Like a surgeon’s assistant, Jean dug out her cell phone and placed it in his palm. She strolled a few steps away, toward the ruined wall, listening to Alasdair make his report—the carvings, the sawdust, the shoes. The scenario.
But why, murmured that logic-circuit in Jean’s mind, why would Sharon kill Wes, when the Dingwalls needed him . . .
They didn’t need him, not any more. Kelly and Quentin had provided another Witch Box. If the irritatingly not-with-the-program Wes was gone, he couldn’t tell any nosy authorities that he’d made only one replica and the one in the movie was the one stolen from Blair. In fact, with the craftsman who made the replica dying a mysterious death, Tim and Sharon would have yet another marketing ploy, proof that enemies were after them.
And yet—and yet, they still had no charm stone. What? Had Sharon returned to Tim, admitting what she’d done? That would explain why her cheeks had been red and her eyes glittering at the reception that night, and why Tim had been so insufferably smug. Bold action had been taken. A problem had been solved.
And then Kelly had pushed them even further into a corner already crowded by the charm stone and Francis Bacon.
“Very good then,” Alasdair said into the phone, switched it off, and handed it back.
“So now we’re pretty sure we have two murderers,” Jean told him. “Fine, but if Sharon killed Wesley, who killed her? Back to Tim and Kelly, not just eliminating an annoying gadfly but disposing of a loose cannon. Although having Sharon up on a murder charge would have gotten them lots of sensational publicity.”
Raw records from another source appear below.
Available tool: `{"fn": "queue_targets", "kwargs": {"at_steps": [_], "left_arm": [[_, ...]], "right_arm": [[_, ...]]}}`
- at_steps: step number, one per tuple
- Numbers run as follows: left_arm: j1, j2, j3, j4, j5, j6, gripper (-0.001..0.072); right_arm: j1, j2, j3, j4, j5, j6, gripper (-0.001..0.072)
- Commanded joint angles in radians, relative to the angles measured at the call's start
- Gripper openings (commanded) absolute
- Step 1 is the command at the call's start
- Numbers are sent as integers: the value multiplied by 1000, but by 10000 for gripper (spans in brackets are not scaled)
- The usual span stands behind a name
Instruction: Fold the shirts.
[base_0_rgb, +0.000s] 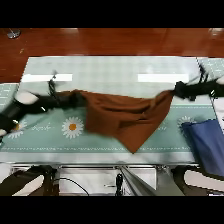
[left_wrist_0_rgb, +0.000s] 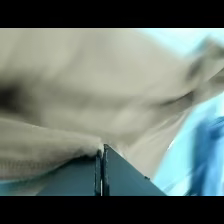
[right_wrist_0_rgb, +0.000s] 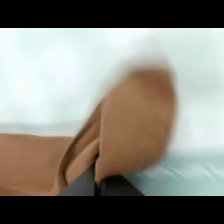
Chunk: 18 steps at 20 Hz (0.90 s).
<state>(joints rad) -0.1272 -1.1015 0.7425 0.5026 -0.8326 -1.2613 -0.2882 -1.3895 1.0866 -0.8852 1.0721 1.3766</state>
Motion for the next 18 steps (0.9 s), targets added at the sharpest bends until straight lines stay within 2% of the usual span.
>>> {"fn": "queue_targets", "kwargs": {"at_steps": [1, 5, 8, 11, 14, 18], "left_arm": [[138, 70, 331, -3, -45, 23, 19], [278, 125, 778, -2, -46, 23, 19], [401, 192, 997, 2, -90, 23, 19], [533, 304, 1079, 67, -123, 23, 19], [650, 455, 1081, 253, -123, -13, 19], [651, 580, 1081, 440, -162, -34, 19]], "right_arm": [[25, 61, 328, 26, 164, -5, 21], [48, 197, 671, -22, 220, 0, 21], [47, 370, 750, -69, 222, -1, 22], [47, 564, 751, -158, 247, 1, 22], [47, 718, 751, -221, 302, 72, 22], [47, 835, 751, -223, 396, 87, 22]]}}
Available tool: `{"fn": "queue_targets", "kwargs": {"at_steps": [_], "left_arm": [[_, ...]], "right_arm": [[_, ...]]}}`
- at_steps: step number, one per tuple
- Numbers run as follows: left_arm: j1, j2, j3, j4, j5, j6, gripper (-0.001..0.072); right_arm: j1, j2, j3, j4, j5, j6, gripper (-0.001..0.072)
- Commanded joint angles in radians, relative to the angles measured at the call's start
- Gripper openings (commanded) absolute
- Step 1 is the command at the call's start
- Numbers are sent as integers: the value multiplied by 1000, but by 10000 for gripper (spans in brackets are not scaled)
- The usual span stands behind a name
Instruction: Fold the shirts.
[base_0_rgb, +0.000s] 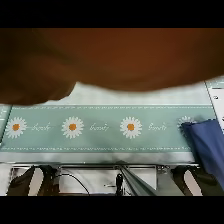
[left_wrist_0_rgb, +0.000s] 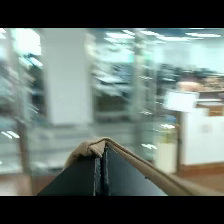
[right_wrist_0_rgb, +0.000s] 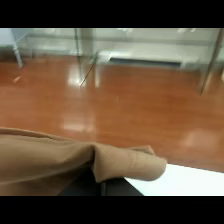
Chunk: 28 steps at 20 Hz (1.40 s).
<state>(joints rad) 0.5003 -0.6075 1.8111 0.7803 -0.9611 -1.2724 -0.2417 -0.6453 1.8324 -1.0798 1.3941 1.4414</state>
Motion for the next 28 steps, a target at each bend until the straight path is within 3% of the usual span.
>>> {"fn": "queue_targets", "kwargs": {"at_steps": [1, 5, 9, 13, 16, 18, 22, 26, 27, 28], "left_arm": [[-5, 95, 13, 201, -56, -23, 19], [-216, 95, -98, 338, -105, -61, 19], [-301, 56, -359, 457, -78, -62, 19], [-301, -113, -537, 318, -29, -68, 19], [-302, -307, -566, 225, 11, -68, 19], [-302, -431, -566, 162, 49, -68, 19], [-303, -604, -565, 29, 145, -68, 20], [-322, -714, -565, -4, 172, -68, 21], [-335, -731, -565, -4, 170, -68, 57], [-346, -742, -565, -4, 169, -68, 245]], "right_arm": [[0, 101, 5, -26, 116, 26, 22], [0, 105, -41, -25, 247, 49, 22], [0, 96, -273, 31, 205, 58, 22], [1, 33, -570, 117, 18, -8, 22], [1, -118, -706, 163, -137, -58, 22], [1, -265, -714, 210, -226, -47, 23], [2, -547, -703, 450, -464, -134, 23], [2, -815, -597, 517, -513, -103, 24], [2, -869, -567, 545, -513, -103, 106], [2, -911, -542, 586, -513, -103, 439]]}}
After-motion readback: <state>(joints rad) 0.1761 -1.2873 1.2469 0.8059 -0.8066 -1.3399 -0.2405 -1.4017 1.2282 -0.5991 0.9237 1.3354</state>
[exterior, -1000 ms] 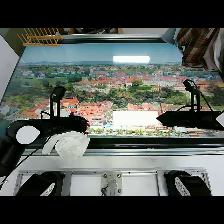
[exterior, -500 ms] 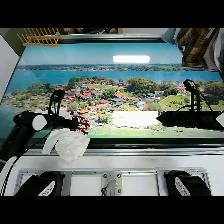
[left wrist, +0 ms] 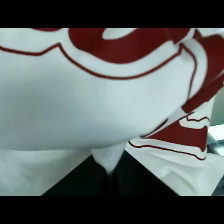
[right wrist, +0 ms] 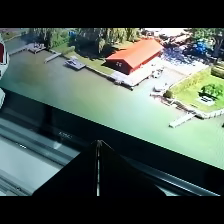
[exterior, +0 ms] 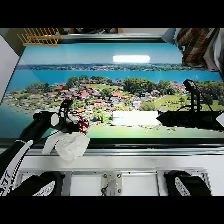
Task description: Fold the clothes and pants, and hang the long-sleeved shirts on hangers.
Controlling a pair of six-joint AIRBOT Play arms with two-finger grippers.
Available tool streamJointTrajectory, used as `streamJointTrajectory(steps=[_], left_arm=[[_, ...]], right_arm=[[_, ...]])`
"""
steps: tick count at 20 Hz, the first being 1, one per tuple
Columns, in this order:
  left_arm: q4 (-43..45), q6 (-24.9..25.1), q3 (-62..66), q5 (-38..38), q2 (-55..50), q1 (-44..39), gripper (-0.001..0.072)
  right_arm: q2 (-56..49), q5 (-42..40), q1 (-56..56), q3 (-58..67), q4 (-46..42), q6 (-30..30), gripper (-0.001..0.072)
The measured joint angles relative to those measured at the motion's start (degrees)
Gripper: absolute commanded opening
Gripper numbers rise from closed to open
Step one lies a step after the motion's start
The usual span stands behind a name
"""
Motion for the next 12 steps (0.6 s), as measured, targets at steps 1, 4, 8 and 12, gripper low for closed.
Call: streamJointTrajectory(steps=[1, 4, 8, 12], left_arm=[[0.0, 0.0, 2.2, -0.4, 0.6, -0.2, 0.0007], [-2.0, 0.7, 11.1, -0.8, 3.8, -3.0, 0.0007], [-4.6, 2.7, 23.5, 2.5, 6.7, -13.2, 0.0008], [-5.4, 4.0, 33.4, 2.9, 2.8, -24.9, 0.0008]], right_arm=[[0.0, 0.0, 0.0, 0.0, 0.0, 0.0, 0.001], [0.0, -0.3, 0.0, 0.0, 0.0, 0.0, 0.001], [0.0, -0.7, 0.0, 0.0, 0.2, 0.0, 0.001], [0.0, -2.2, -0.1, 0.4, 3.3, -0.1, 0.001]])
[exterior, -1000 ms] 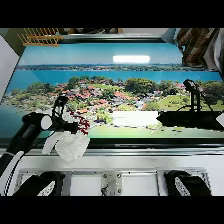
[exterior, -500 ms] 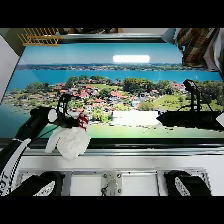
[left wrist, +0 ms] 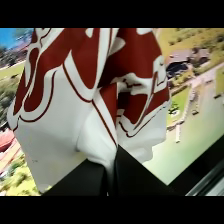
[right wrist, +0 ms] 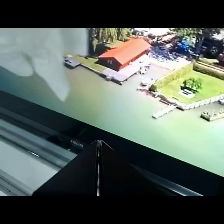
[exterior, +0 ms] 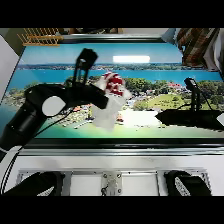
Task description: Fold the clothes and pants, and hang the long-sleeved shirts on hangers.
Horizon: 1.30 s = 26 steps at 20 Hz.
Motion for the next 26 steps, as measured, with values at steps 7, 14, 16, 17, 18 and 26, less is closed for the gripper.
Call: streamJointTrajectory(steps=[7, 14, 16, 17, 18, 26], left_arm=[[-0.3, 0.9, 7.4, -5.9, -9.5, -2.4, 0.0603], [-8.7, -4.2, -4.5, -6.2, -8.9, 16.8, 0.0621], [-12.2, -4.7, -11.5, -5.7, -7.9, 21.9, 0.0621], [-13.2, -4.7, -14.8, -5.5, -7.7, 23.8, 0.0621], [-14.2, -4.7, -17.9, -5.2, -7.9, 25.5, 0.0621], [-24.4, -0.3, -25.1, 0.2, -16.7, 22.4, 0.062]], right_arm=[[1.4, -6.0, -8.0, 3.0, 1.0, -0.5, 0.001], [2.6, -7.0, -13.8, 3.5, 1.2, -0.1, 0.001], [2.6, -7.1, -14.1, 3.5, 1.2, 0.1, 0.001], [2.6, -7.1, -14.2, 3.5, 1.2, 0.1, 0.001], [2.6, -7.1, -14.3, 3.5, 1.2, 0.1, 0.001], [2.6, -4.5, -14.4, 3.5, 1.3, 0.1, 0.001]])
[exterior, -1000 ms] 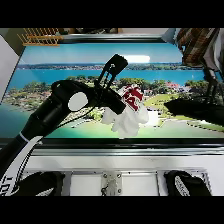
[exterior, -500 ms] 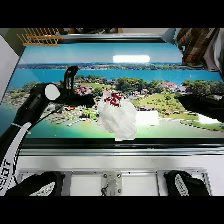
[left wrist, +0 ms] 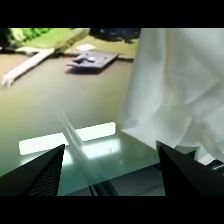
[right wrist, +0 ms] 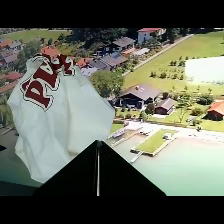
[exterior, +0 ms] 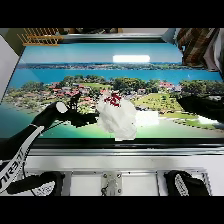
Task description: Fold the clothes and pants, and hang the long-sleeved shirts on hangers.
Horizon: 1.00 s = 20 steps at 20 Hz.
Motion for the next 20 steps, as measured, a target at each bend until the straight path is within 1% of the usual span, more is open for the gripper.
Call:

“Or was someone who felt guilty about putting Wes into his predicament after getting herself a bit of revenge?”
“Jessica. Though you could make a case for Matt being the killer. Or go out on a limb and say it was . . . No, not Rachel, she was at the play, not Barbara, she was at the church concert, not Louise Dietz, she was in a meeting, not Sam Gould, he was in jail, not Rodney Lockhart he was, well, maybe he was disguised as that custodian who almost saw the murder. Maybe the custodian was the murderer.” Crawling back along that metaphorical limb, Jean reminded herself that motivation was as important as opportunity.
Alasdair turned his gaze from the stump to her, a slip of a smile playing at the corners of his mouth.
“Yeah, I know, there’s steam coming out of my ears. In another minute I’ll be suggesting one of the twins found out about the insurance policy so did the deed to stave off unemployment. But no, Quentin was chatting up a girl in the ticket office. I’m sure Olson’s checked on that.”
“Just now we’re analyzing data, not reaching conclusions.”
“Not yet. But soon. I hope.” Jean looked down at the derelict panel of wood and its initials “J” and “E”, and said silently, once again, I’m sorry, Matt.